● **Activity**
Copy all lines holding the word "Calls" from the entries.

⟨

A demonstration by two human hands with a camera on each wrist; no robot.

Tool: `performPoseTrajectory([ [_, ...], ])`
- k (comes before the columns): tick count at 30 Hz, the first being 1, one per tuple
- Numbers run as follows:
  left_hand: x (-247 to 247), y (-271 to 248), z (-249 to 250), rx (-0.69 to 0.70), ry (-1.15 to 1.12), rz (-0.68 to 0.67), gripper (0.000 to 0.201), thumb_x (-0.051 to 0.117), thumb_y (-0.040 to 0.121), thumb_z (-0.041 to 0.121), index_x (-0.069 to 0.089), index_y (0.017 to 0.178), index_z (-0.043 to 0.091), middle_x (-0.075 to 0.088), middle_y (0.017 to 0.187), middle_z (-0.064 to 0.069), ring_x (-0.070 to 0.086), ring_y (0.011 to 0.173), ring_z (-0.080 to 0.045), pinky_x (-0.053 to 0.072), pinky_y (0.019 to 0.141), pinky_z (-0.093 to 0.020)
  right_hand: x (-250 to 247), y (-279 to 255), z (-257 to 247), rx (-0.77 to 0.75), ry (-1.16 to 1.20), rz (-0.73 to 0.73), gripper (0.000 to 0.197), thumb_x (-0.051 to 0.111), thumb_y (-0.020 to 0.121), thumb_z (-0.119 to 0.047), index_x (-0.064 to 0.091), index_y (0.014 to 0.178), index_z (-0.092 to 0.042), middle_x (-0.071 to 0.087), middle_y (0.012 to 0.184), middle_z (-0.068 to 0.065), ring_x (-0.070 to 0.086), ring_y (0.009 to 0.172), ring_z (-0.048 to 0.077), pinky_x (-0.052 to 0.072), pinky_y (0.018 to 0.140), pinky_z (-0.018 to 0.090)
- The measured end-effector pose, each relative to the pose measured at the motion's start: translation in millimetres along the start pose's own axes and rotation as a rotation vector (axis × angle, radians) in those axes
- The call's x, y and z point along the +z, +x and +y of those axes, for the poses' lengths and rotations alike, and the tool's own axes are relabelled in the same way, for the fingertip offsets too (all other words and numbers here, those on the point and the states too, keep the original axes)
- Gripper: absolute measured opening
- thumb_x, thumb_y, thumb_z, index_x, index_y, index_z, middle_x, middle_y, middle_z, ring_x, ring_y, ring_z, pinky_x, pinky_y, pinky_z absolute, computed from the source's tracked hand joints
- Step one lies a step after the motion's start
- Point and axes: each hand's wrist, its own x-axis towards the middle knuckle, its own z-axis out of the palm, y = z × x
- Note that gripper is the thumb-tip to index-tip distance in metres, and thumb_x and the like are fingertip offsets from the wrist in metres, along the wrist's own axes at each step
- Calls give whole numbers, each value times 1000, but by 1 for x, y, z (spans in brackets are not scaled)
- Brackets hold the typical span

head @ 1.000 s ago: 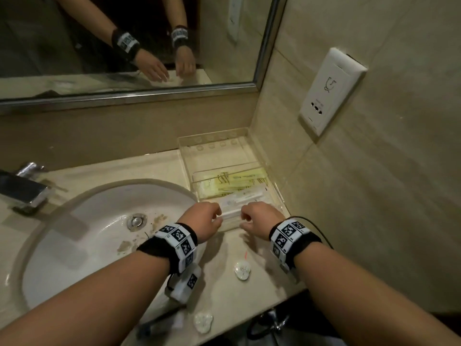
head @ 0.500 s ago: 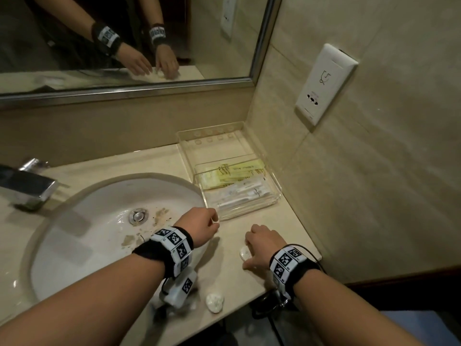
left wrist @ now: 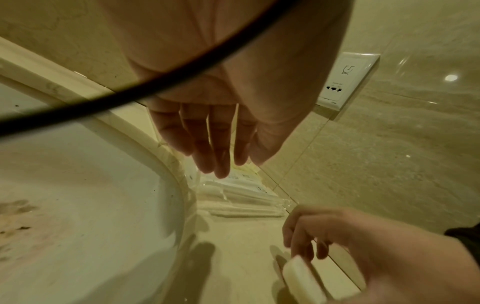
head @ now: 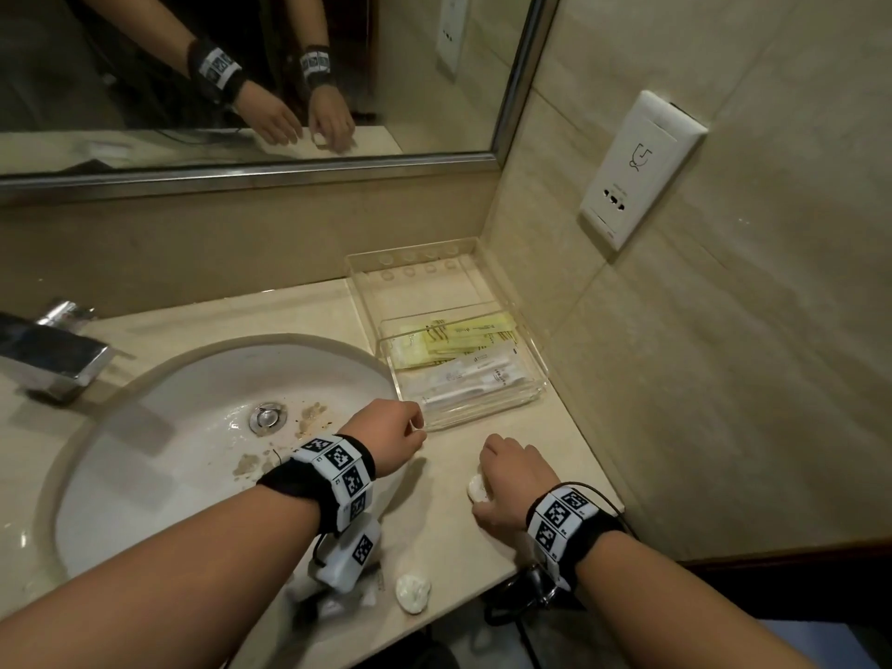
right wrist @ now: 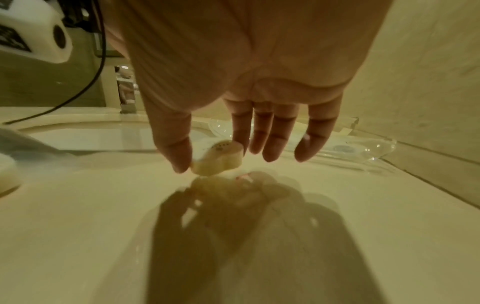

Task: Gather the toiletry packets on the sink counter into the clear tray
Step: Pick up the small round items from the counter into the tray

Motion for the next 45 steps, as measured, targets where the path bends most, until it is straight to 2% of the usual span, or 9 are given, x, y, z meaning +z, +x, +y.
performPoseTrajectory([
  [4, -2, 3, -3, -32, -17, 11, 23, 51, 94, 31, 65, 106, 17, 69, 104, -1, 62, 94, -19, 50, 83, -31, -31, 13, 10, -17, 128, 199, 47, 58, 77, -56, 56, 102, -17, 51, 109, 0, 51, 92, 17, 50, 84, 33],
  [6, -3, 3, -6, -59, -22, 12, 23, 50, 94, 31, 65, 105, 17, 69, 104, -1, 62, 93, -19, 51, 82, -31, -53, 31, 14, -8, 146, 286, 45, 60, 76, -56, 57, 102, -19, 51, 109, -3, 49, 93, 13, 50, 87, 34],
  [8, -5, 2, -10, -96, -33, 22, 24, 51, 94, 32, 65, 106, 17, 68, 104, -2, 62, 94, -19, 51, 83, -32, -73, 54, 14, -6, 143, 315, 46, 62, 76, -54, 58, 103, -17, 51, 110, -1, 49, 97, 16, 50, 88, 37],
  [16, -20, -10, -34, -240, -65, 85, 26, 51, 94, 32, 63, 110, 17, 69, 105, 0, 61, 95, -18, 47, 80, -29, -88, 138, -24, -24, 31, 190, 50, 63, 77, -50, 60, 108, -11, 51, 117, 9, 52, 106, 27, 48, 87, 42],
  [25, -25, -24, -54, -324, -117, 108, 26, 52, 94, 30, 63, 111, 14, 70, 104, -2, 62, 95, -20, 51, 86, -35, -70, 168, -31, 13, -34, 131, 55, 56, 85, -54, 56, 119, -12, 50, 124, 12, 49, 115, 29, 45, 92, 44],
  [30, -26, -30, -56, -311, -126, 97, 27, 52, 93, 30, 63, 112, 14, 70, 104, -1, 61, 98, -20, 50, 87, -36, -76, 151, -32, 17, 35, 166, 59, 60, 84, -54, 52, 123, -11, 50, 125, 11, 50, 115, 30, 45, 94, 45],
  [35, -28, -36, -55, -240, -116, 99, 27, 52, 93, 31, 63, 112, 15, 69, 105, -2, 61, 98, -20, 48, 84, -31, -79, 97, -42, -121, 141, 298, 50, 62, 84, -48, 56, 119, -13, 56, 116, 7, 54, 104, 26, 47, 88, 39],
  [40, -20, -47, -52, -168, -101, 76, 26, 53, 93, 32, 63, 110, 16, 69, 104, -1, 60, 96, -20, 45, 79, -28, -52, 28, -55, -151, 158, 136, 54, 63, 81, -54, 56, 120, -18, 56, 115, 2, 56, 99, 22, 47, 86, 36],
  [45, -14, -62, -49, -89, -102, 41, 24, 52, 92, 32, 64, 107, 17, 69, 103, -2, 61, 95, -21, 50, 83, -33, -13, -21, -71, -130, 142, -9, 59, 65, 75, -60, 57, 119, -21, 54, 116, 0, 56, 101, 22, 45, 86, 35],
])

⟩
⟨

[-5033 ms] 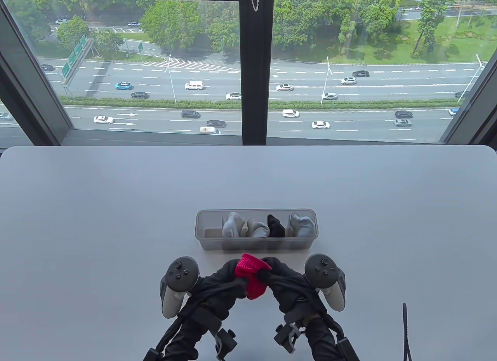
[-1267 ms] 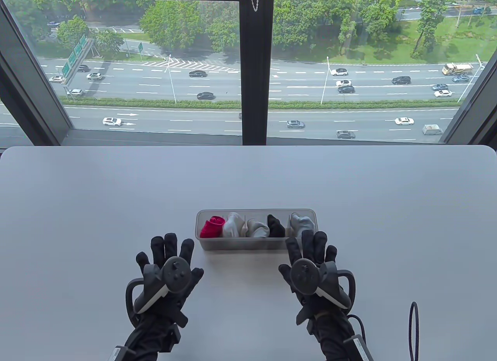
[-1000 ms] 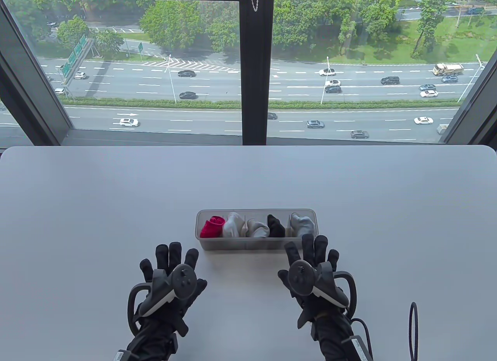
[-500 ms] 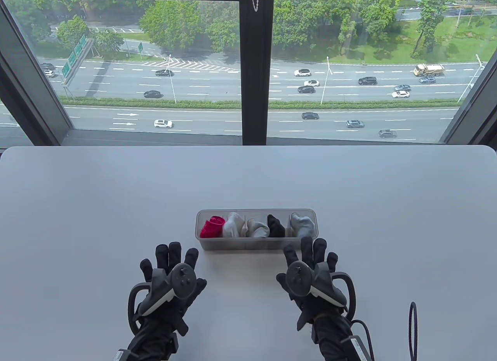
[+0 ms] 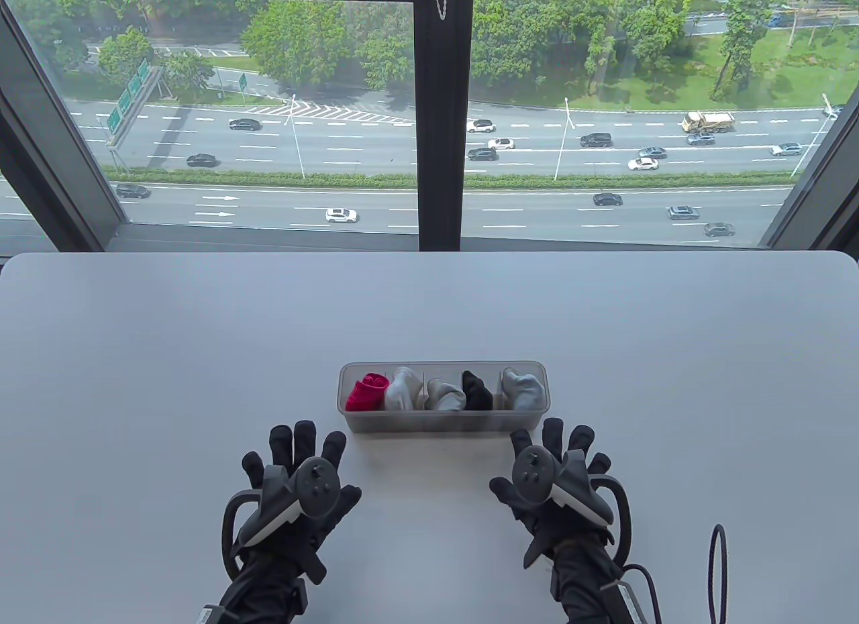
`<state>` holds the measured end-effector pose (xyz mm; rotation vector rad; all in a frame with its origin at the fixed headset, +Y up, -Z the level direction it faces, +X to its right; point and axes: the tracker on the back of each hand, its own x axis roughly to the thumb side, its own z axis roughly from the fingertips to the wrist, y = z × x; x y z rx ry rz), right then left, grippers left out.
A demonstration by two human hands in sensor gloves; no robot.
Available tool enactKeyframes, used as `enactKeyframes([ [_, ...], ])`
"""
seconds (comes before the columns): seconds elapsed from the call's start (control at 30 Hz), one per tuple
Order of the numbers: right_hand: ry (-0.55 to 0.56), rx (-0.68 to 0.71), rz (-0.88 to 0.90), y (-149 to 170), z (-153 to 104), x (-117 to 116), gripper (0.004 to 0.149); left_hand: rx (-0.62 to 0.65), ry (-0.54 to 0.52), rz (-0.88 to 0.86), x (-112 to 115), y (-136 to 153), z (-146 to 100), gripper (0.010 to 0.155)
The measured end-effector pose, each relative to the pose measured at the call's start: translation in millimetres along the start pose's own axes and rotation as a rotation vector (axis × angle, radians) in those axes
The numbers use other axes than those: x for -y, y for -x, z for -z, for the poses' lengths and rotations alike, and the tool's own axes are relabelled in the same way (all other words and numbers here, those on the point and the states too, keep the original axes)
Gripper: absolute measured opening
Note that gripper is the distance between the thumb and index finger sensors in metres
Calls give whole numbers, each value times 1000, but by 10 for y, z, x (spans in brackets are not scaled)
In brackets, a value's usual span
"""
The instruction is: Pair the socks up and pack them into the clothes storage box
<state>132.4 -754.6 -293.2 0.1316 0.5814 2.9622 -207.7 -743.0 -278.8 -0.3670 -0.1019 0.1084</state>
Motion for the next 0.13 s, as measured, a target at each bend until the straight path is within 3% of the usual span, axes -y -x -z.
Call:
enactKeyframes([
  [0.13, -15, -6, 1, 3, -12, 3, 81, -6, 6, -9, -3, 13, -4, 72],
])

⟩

● **Problem solution**
- Calls give whole numbers, each value times 1000, but by 1 for x, y, z (spans in brackets are not scaled)
Calls give whole numbers, each value times 1000, but by 10 for y, z, x (spans in brackets are not scaled)

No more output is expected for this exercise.